We are to live lives of faithfulness no matter the times or the seasons.  We are to follow Christ no matter whether living is easy or hard.  And we are to bear witness to the world.  We are not to give in to the ways of the world.  We are to live as God’s people no matter the cost.  But it is not our task to overthrow the world.  Our task is the same one God is doing.   Remember?  For God so loved the world.  

Jesus is subversive.  That’s for sure.  He does not accommodate himself to worldly ways.  But our symbol for him is a cross.  Jesus dies for the world.  Jesus undermines the world with love.  That is what the church does too.  We honor God with our worship.  The worst part of this sheltering in place is not being able to gather as Christ’s church.  Week after week Akiko, Kelly and I (and sometimes Cheryl Egan and once Emily Russoniello) look out over empty pews and we ache for us all to be together.  I know you are aching too.  

Jesus said, “I have overcome the world.”  The world does not dominate Jesus, Jesus is seated at the right hand of God and will judge the quick and the dead.  But we are always to remember the means of his conquest.  Not the sword, missile or bomb.  It is a cross.  Jesus emptied himself to fill us up and our cup sure runneth over!  

In 1 Chronicles (22:19) God’s people are urged, 19 Now set your mind and heart to seek the Lord your God.

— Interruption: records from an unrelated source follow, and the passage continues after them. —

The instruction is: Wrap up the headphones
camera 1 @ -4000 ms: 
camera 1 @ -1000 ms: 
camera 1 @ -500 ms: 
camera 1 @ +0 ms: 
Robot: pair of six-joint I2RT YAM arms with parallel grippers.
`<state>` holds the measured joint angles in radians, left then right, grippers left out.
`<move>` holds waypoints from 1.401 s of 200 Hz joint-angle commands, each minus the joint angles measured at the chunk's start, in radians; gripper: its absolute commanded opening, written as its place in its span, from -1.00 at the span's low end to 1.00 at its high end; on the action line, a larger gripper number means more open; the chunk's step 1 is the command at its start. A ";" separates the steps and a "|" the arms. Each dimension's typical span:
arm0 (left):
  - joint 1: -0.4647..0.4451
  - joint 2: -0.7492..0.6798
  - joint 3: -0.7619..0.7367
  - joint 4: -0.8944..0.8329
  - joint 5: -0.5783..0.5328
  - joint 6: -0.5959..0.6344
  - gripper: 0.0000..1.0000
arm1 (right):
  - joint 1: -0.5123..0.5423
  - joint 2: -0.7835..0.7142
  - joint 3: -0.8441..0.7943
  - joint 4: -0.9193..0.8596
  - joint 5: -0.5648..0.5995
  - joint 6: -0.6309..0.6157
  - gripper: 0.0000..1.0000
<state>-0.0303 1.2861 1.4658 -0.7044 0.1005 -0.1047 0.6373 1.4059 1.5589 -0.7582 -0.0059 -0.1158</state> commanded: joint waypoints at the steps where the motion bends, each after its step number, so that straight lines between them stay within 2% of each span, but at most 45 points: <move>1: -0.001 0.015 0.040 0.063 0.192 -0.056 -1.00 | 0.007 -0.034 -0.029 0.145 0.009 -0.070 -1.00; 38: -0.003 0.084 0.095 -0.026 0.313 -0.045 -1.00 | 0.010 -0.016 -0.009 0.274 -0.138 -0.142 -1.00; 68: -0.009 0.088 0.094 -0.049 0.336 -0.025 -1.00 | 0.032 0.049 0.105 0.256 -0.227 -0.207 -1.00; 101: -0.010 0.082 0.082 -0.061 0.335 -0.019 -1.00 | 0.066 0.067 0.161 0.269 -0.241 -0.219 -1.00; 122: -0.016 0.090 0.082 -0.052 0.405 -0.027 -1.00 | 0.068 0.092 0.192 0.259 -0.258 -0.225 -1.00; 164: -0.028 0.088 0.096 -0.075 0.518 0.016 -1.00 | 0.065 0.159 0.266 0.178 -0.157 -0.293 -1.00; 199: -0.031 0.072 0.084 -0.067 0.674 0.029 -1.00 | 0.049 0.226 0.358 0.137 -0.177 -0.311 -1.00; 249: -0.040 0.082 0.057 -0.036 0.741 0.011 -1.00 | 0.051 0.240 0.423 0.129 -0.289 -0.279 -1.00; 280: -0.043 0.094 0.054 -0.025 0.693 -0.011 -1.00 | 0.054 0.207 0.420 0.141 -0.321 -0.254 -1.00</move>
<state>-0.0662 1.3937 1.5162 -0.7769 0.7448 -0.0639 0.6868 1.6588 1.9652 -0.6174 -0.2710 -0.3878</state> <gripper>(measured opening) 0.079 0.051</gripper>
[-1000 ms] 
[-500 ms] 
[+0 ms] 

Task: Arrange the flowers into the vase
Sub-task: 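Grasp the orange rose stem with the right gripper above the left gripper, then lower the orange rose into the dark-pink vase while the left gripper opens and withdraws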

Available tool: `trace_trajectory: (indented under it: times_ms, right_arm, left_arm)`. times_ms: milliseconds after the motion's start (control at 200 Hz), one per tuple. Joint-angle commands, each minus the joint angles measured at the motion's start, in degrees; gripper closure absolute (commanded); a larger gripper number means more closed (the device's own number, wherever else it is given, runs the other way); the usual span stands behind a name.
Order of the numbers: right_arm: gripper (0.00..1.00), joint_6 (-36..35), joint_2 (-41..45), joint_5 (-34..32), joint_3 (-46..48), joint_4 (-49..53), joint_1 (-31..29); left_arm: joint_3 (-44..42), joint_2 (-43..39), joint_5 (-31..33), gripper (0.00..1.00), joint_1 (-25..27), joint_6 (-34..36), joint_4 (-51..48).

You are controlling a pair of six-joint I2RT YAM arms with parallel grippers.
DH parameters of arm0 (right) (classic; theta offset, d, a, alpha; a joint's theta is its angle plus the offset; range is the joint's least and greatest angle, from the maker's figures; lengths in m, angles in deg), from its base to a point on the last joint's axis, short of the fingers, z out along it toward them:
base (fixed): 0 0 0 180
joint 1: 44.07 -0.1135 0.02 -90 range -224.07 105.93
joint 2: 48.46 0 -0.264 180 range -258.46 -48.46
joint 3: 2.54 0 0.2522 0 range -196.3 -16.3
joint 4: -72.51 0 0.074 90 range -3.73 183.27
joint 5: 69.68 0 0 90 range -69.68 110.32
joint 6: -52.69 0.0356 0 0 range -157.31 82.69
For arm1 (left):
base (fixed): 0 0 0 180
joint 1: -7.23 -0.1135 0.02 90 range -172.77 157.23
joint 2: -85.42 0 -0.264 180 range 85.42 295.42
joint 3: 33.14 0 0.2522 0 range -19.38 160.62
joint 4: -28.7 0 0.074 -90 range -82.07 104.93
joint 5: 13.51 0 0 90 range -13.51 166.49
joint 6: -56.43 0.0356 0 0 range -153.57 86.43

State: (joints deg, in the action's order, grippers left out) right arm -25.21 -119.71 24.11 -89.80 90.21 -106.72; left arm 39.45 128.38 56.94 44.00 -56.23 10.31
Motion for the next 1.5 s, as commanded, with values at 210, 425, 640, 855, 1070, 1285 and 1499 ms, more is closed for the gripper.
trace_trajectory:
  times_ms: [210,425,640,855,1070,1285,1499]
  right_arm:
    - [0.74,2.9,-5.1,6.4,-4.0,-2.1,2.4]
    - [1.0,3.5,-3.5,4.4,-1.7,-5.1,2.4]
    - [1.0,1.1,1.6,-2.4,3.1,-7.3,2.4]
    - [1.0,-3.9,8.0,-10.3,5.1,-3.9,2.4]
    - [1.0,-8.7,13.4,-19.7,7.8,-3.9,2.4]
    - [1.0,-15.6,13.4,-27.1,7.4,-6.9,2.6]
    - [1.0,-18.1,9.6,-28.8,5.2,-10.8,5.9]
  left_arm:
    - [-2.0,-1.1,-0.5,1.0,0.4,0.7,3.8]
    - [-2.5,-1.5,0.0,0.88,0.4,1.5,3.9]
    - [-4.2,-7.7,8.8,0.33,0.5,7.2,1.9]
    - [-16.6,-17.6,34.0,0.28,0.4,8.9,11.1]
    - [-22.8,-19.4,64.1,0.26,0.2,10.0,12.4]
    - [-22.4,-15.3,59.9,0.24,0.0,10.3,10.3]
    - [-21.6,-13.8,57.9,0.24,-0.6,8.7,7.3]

Go and build the sanctuary of the Lord God so that the ark of the covenant of the Lord and the holy vessels of God may be brought into a house built for the name of the Lord.”  How are we going to make it through, to persevere, to triumph even in our circumstances?  By setting our minds and hearts on the Lord our God.  When Jesus was in the wilderness being tempted by the devil, Jesus quoted Deuteronomy (6:13), “Worship the Lord your God, and serve only him.”  

We endure and come into our inheritance as God’s saints by our love and loyalty to Jesus and our trust in God.  These are our chart and compass, and these alone keep us on the right path, the true course.   

We want to be able to say with the apostle, “I have fought the good fight, I have finished the race, I have kept the faith.”  (2 Timothy 4:7)  We follow the exhortation, “Do not be conformed to this world, but be transformed by the renewing of your minds, so that you may discern what is the will of God—what is good and acceptable and perfect.”  (Romans 12:2)  

We may be surrounded by a culture that does not honor God.  But we are not part of it.  Stanley Hauerwas said we are “resident aliens” in this world.  We must be careful.  William Wordsworth wrote, “The world is too much with us…”  We must be wary of giving in to a world that defies God, remembering instead that we are praying for the coming of God’s kingdom.  In the Lord’s Prayer we say, “Thy kingdom come, thy will be done.”  The words of Philippians 3 guide us, “But our citizenship is in heaven, and it is from there that we are expecting a Savior, the Lord Jesus Christ.”